Virtual Digital Asset - Defined
The definition of the virtual digital assets is wide enough to cover all types of crypto-currency, NFT either generated through cryptographic means or otherwise other than Indian or foreign currency.
Further, the Central government has been empowered to notify or exclude any other digital asset from this definition in the future. There is an interpretation possible that proposed definition of "virtual digital asset" may potentially cover in its ambit assets other than crypto- currency and NFT such as digital vouchers, cards, token, code or number that represents value. It would be useful to clarify that virtual digital asset is only limited to crypto-currency.
Further, one of the industry expectations was that NFT shall not be classified along with crypto-currency but to be treated on par with "capital asset". This is based on the justification that NFT derives its value from the underlying asset which it represents.

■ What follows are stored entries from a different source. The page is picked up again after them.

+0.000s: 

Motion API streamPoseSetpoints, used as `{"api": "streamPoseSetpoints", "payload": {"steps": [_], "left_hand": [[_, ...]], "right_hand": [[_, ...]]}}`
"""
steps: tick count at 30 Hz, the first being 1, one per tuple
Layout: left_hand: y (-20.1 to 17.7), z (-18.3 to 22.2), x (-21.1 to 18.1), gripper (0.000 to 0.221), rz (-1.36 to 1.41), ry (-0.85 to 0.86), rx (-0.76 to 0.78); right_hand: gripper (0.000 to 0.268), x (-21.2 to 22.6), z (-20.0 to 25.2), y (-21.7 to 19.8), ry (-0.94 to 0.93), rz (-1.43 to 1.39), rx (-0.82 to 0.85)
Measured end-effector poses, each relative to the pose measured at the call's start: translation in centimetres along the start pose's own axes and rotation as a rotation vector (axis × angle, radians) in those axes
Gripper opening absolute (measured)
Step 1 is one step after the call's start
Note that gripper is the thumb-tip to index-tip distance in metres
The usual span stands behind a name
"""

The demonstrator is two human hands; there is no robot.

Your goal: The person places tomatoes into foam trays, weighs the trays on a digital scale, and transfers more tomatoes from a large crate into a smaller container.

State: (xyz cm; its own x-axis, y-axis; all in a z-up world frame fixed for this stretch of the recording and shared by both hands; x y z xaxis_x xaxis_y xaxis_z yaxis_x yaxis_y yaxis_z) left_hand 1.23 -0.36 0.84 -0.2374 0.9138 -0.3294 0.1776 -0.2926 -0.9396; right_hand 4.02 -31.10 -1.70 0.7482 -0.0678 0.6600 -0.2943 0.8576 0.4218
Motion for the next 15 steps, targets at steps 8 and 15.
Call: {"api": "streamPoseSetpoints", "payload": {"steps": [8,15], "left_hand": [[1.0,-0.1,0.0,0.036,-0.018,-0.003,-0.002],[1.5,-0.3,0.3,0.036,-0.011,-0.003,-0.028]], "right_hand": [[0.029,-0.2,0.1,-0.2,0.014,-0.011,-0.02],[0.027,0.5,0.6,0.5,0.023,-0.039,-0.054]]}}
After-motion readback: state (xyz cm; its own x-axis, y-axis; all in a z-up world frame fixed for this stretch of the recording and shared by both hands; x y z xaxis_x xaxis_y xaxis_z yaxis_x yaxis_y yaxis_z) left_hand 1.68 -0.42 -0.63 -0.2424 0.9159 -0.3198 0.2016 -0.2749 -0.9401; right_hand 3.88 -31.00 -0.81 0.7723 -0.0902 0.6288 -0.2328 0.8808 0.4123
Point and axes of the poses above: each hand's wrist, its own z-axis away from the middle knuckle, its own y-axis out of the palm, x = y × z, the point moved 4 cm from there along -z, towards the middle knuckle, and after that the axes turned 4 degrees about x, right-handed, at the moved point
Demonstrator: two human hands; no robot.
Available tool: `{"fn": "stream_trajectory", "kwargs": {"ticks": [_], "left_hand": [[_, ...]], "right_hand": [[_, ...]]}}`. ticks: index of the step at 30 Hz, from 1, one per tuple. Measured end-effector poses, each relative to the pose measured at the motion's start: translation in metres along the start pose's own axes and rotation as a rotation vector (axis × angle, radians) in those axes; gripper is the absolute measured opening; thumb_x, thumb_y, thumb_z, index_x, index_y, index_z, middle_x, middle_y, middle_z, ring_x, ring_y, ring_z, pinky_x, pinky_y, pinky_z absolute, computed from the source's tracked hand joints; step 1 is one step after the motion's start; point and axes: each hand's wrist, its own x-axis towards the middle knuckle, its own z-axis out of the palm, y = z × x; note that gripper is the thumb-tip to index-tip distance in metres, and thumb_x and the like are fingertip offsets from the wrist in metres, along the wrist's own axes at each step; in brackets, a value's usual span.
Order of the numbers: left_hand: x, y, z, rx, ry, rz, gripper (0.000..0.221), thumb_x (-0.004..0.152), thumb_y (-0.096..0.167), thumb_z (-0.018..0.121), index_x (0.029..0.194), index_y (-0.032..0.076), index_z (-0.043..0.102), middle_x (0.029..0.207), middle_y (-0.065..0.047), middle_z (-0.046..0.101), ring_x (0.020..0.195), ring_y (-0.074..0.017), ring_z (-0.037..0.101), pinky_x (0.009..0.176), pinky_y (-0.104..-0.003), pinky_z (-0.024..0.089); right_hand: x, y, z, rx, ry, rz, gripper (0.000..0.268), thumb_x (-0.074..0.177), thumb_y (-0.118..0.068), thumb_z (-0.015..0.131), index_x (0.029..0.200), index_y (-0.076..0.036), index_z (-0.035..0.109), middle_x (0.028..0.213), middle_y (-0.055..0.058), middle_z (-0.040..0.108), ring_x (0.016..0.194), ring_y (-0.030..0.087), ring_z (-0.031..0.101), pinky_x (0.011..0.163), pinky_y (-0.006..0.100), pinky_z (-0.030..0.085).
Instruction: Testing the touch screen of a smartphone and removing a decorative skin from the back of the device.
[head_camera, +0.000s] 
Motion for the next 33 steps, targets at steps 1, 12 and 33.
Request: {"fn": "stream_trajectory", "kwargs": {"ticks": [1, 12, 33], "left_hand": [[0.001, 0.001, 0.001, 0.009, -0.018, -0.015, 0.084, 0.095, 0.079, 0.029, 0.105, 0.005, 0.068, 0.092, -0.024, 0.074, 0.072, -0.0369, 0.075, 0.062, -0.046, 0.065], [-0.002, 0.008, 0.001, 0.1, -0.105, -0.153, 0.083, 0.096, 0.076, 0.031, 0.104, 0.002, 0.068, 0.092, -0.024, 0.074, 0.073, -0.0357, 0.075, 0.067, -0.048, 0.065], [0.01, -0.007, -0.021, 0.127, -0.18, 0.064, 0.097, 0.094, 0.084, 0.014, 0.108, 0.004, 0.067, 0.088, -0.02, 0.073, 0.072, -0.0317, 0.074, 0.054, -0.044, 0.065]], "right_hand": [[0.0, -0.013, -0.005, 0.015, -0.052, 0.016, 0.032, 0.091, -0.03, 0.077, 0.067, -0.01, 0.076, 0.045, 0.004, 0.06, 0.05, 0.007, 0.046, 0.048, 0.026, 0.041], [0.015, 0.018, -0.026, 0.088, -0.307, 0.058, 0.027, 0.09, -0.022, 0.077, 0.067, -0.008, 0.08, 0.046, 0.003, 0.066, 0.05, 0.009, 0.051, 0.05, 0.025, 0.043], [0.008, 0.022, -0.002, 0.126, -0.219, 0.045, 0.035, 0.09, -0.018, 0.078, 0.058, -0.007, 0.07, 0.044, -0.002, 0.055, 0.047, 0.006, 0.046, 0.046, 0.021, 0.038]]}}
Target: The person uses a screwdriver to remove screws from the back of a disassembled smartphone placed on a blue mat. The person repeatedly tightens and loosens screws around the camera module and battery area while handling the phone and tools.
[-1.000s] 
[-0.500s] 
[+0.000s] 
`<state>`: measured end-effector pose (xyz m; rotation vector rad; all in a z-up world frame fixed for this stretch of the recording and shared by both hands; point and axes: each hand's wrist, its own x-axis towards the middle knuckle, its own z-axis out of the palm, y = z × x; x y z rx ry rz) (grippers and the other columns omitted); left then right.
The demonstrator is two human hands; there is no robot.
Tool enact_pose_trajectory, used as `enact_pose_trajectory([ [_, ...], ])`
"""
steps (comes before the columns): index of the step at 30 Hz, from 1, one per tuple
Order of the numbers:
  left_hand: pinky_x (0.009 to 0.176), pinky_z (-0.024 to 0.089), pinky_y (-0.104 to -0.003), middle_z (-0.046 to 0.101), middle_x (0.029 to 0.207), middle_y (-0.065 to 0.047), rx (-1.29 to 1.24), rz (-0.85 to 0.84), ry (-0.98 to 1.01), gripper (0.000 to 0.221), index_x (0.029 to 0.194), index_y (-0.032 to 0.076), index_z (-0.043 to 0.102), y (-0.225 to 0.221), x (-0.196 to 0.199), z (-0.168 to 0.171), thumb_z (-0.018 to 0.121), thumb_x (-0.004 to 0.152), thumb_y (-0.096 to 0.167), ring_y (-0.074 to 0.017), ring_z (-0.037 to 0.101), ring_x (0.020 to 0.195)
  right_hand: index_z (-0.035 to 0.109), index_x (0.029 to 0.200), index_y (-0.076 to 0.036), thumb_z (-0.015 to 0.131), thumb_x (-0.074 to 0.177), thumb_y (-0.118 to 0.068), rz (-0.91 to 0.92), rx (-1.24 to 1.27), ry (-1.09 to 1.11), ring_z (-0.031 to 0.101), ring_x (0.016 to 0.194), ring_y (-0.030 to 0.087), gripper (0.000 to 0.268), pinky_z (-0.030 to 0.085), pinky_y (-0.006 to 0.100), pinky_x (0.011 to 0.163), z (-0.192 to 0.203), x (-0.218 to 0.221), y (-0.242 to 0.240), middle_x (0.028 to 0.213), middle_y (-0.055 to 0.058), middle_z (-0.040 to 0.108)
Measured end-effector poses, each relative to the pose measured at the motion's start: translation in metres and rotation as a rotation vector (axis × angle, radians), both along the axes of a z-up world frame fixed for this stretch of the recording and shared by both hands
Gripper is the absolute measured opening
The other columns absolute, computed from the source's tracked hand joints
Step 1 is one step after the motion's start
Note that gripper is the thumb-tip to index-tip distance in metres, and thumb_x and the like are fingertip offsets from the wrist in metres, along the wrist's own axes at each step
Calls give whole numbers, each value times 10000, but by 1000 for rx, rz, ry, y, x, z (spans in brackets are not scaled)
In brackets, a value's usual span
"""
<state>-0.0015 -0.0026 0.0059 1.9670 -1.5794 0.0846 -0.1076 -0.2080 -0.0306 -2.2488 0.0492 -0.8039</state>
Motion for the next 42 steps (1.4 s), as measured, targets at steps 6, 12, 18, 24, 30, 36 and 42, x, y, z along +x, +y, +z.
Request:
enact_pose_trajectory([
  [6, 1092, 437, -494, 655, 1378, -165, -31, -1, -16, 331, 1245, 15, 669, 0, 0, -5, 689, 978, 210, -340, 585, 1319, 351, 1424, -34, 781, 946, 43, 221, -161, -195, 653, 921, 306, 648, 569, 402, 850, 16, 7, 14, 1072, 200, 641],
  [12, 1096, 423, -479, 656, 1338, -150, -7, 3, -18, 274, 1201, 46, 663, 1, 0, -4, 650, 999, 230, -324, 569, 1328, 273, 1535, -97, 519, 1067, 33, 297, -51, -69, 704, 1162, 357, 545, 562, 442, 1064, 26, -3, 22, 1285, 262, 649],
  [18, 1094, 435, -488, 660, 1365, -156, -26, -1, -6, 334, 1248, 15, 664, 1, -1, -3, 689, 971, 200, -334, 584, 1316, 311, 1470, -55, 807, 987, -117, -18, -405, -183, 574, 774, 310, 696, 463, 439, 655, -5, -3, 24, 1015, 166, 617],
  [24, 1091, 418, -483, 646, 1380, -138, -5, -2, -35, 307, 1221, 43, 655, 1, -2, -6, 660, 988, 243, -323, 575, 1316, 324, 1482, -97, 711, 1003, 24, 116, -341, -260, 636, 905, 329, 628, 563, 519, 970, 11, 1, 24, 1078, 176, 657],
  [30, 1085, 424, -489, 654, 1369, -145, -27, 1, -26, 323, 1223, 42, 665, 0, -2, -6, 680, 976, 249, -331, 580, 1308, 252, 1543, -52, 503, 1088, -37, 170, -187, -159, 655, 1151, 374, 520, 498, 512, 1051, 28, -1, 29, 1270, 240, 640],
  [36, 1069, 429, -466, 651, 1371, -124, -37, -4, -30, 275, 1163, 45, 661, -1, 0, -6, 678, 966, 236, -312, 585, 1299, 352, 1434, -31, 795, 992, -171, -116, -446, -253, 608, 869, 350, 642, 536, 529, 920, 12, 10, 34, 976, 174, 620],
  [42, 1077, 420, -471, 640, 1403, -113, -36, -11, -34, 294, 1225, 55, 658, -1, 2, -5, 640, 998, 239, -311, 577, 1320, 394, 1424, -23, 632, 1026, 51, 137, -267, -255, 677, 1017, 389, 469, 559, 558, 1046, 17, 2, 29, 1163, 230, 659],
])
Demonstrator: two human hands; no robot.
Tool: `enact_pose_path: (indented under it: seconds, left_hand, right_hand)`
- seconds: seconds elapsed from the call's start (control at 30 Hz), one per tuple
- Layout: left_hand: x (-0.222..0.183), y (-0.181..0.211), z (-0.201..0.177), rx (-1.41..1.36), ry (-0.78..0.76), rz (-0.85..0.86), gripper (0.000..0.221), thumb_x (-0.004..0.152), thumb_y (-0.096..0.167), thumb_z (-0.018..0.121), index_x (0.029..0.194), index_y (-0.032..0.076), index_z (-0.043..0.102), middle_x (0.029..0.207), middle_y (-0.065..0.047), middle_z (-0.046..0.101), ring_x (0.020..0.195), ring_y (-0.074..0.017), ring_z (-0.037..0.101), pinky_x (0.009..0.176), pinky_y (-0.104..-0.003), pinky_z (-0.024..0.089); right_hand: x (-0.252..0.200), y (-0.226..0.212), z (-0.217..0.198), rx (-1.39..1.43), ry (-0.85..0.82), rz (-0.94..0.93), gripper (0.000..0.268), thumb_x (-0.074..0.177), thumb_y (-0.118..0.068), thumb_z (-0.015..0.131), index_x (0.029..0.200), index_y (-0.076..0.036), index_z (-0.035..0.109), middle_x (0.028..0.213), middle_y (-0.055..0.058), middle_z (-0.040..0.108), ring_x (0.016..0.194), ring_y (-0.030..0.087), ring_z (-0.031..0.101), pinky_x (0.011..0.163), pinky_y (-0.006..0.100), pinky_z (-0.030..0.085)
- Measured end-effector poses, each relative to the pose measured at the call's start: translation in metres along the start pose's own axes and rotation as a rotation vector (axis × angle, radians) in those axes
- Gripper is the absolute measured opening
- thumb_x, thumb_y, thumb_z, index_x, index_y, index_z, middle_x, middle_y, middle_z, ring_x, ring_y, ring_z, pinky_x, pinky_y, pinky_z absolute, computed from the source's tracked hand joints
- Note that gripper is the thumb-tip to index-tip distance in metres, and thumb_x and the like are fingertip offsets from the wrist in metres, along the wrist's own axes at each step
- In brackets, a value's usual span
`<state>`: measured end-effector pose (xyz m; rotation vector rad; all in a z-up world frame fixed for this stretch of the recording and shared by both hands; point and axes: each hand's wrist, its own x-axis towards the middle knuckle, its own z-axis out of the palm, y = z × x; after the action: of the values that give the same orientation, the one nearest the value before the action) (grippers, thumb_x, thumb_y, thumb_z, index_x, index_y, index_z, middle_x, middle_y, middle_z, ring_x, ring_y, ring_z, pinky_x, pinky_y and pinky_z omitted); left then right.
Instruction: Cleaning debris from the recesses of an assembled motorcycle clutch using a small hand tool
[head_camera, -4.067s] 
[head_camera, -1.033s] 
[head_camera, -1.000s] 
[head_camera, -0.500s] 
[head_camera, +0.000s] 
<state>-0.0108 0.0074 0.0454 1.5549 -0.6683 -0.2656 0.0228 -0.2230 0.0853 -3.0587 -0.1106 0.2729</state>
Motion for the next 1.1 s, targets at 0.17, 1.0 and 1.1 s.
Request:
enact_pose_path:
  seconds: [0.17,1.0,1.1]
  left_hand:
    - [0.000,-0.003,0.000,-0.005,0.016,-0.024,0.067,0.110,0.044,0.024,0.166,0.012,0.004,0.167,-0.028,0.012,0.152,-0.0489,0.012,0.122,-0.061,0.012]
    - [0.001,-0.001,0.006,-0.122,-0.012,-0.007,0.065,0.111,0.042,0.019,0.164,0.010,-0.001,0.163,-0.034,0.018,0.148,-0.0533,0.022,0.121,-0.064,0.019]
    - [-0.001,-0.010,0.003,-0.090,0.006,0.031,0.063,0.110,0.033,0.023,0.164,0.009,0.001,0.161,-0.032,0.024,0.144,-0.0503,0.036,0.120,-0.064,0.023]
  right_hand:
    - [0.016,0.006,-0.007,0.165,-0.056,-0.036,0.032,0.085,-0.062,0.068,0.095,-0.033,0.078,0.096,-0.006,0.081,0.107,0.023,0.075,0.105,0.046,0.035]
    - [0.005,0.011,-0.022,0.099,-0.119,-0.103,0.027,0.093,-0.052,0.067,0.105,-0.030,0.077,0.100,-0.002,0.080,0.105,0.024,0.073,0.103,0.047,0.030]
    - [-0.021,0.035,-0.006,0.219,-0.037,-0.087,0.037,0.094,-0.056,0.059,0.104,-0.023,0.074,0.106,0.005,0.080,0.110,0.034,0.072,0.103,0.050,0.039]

Taxation on Virtual Digital Asset transfer
With effect from 01st April, 2022, transfer of any virtual digital asset shall attract income tax at the rate of 30%. This is a flat rate and the benefit of slab rates in case of individual is not available. Further, no deduction in respect of any expenditure or allowance or set off of any loss shall be allowed while computing this income other than cost of acquisition of such virtual digital assets. Similarly, no set-off of loss arising from transfer of any virtual digital asset shall be allowed against any other income. Only a limited set off of losses from virtual digital asset is permitted against gain from another virtual digital asset in the same year. No carry forward of any losses from transfer of virtual digital asset is permitted.
Gifting of virtual digital asset is chargeable as income in the hands of the recipient under the head Income from other sources. Gifting of virtual digital asset may also result in taxation in the hands of transferor at the rate of 30% in the absence of any exemption.
It will be critical to watch out for valuation rules for such virtual digital asset to determine deemed transaction value.
Withholding tax on Virtual Digital Assets
The government proposes that with effect from 01 July 2022, tax is to be deducted on payment for transfer of virtual digital asset to a resident at the rate of one per cent of consideration. The withholding tax provisions are applicable even if the consideration is partly or fully paid in kind. There is limited exemption provided for different classes of payers with low threshold of INR 10,000 and INR 50,000 per financial year.
Given the wide coverage of the obligator (individuals, non-resident or any other person), compliance of TDS provisions may not be practically enforceable especially for retail and small investors. Even for larger players, identifying the party on the other side can be challenging given that these virtual digital assets are mostly purchased and sold over third-party digital platforms. The government may need to consider shifting the responsibility of withholding to the platform on which such transaction takes place.
Clarity on taxation of virtual digital asset is a welcome move and India is perhaps few countries in the world to bring out a tax regime for such products. Interestingly, the government has not clarified its position under Goods and Service tax on these products. The message seems to be clear that residents and small investors should stay away from these products. The government has also stated that trading in virtual digital asset is not illegal but will never be recognized as legal tender.